Asimismo, el demandante señaló que se le vulneró el derecho a la defensa idónea y a la debida motivación de las resoluciones judiciales durante las etapas previas del proceso penal. Según la representación del exministro, el Ministerio Público se encontraba impedido de alterar o ampliar los términos de la acusación constitucional fijada por el Parlamento sin contar con un permiso previo de la representación nacional.
A pesar de los cuestionamientos presentados contra las autoridades del Poder Judicial y la Fiscalía de la Nación, el recurso no logró prosperar en las instancias constitucionales de la Corte Superior de Justicia de Lima ni en la sede del TC.
Los fundamentos del TC y la sentencia en apelación
En el análisis del Tribunal Constitucional, los magistrados precisaron que no resulta procedente evaluar el fondo de las actuaciones fiscales debido a un cambio sustancial en la condición procesal del demandante. El órgano constitucional verificó que en diciembre de 2025 se emitió la resolución judicial que resolvió el juzgamiento de primera instancia, imponiéndole una pena de 11 años, 5 meses y 15 días de prisión suspendida por el delito de conspiración para la rebelión.
Por su parte, el magistrado Luis Gustavo Gutiérrez Ticse emitió un voto singular en el que consideró conveniente convocar a una audiencia pública antes de emitir un fallo definitivo. A criterio del magistrado, el caso demandaba un debate más amplio sobre los límites normativos que deben respetar los fiscales supremos ante el marco fijado por las acusaciones constitucionales del Congreso de la República.

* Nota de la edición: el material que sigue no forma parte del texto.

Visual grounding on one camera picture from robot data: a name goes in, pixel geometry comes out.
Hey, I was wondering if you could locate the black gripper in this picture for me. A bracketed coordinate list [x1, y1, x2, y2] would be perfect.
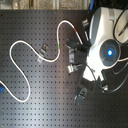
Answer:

Bajo este escenario, el fallo del TC precisó que la restricción de derechos del exfuncionario responde ahora a dicha condena de primera instancia y no a los requerimientos acusatorios o resoluciones de enjuiciamiento señalados en la demanda. Por tanto, al encontrarse dicho pronunciamiento en revisión ante la Corte Suprema, el proceso ordinario aún debe agotar sus vías correspondientes antes de acudir a la vía constitucional.